Finding the best fitting root
Video Demonstration
What is the best fitting root (BFR)?
The best fitting root refers to the rooting of the input tree that maximises temporal signal. In other words, which rooting of the tree yields a dataset of root-to-tip distances and sampling times that give the best fitting regression?
Of course, this question requires us to nominate a way of measuring the best fitting regression. Clockor2 focuses on two intuitive metrics for doing so the - R2 and and the residual mean squared (RMS).
Both can be thought of measuring how closely points fit the regression line. R2 values near 0 correspond to worse fit, while values near 1 correspond to better fit. The RMS is proportional to the sum of the vertical distances, squared, from each point to the regression line. Thus lower values correspond to better fit.
When finding the BFR, Clockor2 reroots the tree on each branch and optimises the point to place the root. It then performs a root to tip regression and untimately selects the configuration with the highest R2 or RMS.
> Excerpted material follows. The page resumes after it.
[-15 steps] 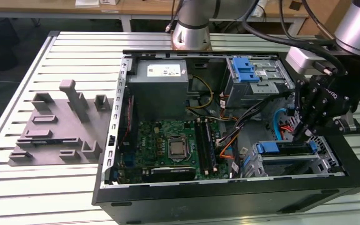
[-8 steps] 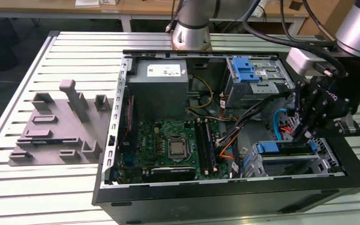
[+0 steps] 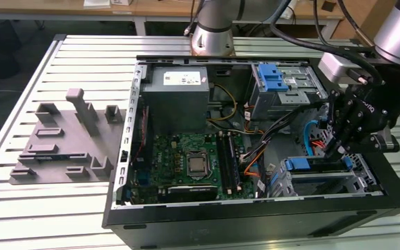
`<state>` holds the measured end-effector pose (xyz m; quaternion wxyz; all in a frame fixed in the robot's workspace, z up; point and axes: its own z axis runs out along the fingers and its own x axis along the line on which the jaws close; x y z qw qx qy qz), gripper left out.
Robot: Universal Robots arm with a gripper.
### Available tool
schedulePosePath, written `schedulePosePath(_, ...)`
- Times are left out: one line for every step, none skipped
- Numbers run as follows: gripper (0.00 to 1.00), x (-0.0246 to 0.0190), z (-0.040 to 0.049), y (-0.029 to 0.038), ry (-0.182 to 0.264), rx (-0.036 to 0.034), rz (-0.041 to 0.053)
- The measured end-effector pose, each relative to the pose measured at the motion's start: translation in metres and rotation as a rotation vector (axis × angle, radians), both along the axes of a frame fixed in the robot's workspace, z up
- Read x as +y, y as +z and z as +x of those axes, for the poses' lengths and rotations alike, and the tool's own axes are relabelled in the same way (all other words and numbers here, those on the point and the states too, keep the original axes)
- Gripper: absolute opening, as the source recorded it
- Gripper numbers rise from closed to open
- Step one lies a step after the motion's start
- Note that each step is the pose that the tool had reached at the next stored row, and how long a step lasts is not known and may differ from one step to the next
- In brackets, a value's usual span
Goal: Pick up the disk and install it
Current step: 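Insert the first disk wire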
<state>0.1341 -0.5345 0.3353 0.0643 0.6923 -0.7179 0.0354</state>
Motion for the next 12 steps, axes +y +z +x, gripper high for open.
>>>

Either metric may yield a more suitable result depending on the dataset, so users are given able to choose between optimising R2 and RMS. In general, using the RMS is slightly faster. Using either metric and for trees up to a 1000 tips in size, finding the BFR takes seconds. Trees on the order of 104 tips require minutes.
Finally, Clockor2 only caluclates the BFR once for either metric, and this remains available for faster access later on.